DATA SHOWN>

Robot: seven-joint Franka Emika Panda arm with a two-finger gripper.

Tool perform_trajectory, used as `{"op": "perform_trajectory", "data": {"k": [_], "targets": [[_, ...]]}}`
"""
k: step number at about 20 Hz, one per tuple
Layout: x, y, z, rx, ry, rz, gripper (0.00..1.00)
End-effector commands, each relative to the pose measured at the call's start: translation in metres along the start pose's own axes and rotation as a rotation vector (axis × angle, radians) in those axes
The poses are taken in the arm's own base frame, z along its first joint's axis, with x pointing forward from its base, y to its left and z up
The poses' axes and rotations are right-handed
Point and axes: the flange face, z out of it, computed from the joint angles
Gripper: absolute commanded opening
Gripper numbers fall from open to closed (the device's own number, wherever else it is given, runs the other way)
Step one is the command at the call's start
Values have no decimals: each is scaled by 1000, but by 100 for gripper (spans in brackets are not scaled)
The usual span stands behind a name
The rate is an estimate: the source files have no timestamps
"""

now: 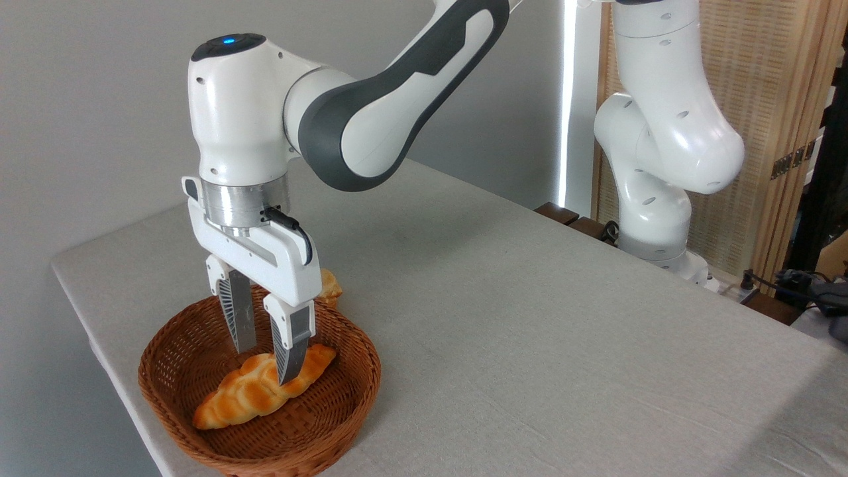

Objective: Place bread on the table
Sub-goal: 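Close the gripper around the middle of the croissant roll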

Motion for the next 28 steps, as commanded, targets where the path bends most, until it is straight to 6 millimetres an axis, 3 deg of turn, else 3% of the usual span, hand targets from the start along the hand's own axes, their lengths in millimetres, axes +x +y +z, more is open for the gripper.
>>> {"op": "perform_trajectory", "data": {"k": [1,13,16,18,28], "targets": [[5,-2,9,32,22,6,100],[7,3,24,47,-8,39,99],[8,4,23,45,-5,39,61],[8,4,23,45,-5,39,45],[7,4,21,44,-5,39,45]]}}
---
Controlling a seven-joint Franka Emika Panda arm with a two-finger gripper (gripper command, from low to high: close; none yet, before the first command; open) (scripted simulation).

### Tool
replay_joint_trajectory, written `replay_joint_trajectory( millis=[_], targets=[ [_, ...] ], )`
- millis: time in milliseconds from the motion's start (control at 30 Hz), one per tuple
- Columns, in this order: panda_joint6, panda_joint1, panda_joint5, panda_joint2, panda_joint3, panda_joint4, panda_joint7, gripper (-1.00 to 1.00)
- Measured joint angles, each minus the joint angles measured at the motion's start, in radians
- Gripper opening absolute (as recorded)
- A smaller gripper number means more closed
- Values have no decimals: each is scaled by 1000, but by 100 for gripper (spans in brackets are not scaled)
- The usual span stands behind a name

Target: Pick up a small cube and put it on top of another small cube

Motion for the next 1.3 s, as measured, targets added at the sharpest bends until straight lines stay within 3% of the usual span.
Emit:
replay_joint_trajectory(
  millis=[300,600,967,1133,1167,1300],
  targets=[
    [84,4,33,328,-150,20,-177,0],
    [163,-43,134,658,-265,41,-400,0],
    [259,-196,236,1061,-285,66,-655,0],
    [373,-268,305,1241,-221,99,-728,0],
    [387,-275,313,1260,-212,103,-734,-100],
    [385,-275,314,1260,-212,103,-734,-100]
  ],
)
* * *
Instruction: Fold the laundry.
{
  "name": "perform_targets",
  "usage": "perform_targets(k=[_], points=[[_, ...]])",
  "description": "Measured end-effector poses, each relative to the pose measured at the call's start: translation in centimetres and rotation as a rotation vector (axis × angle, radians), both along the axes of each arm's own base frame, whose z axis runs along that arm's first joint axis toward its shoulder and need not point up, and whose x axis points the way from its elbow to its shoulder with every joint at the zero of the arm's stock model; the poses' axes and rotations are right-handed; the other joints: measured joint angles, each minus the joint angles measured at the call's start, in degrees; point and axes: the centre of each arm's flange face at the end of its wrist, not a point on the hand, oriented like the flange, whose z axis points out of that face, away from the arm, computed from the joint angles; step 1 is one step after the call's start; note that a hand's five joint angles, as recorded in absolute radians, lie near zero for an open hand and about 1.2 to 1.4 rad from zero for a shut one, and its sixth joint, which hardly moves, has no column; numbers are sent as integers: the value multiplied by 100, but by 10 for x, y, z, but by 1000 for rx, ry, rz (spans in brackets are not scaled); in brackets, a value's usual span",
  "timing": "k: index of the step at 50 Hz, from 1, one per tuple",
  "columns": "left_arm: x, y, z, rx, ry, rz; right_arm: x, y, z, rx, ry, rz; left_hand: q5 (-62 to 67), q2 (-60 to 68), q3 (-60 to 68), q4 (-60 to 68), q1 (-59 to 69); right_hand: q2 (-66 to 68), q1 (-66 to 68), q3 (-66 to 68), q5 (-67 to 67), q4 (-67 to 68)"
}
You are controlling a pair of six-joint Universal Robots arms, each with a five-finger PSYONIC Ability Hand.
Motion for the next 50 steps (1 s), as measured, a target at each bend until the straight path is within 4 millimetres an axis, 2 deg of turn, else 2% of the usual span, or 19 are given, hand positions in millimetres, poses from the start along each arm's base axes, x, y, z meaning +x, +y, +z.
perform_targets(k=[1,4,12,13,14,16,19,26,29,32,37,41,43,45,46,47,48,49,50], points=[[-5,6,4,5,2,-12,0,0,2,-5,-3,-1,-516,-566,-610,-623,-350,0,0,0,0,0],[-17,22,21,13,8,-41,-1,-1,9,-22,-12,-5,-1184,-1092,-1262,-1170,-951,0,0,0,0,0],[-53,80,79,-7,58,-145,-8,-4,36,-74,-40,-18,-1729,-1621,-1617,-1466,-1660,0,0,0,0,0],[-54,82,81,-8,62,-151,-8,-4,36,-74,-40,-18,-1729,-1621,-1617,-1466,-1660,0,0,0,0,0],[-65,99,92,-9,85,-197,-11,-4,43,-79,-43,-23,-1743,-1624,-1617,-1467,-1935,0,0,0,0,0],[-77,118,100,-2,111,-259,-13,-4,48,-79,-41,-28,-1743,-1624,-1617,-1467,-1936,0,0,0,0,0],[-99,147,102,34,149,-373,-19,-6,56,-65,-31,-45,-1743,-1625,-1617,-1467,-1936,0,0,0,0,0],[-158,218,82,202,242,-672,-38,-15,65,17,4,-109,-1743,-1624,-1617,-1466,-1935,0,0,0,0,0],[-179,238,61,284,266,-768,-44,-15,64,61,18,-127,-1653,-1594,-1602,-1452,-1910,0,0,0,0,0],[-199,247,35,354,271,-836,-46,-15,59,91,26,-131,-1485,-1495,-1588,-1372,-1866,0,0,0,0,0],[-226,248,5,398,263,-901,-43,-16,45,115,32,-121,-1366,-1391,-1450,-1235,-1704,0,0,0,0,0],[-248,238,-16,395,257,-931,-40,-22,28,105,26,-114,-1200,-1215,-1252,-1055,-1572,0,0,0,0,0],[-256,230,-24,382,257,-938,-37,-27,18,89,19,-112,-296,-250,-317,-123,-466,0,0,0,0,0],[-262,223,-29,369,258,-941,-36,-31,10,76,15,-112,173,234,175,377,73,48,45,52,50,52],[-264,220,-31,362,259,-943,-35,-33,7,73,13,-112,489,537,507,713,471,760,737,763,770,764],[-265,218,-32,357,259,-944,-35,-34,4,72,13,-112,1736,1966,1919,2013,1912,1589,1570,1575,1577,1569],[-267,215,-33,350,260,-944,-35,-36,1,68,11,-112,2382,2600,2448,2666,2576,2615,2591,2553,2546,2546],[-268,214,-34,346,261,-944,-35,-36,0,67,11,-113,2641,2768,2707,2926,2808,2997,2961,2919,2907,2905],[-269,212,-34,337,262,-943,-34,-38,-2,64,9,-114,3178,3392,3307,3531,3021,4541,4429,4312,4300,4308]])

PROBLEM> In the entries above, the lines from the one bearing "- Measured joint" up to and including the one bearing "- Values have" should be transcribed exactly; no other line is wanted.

COMPLETED TASK>
- Measured joint angles, each minus the joint angles measured at the motion's start, in radians
- Gripper opening absolute (as recorded)
- A smaller gripper number means more closed
- Values have no decimals: each is scaled by 1000, but by 100 for gripper (spans in brackets are not scaled)

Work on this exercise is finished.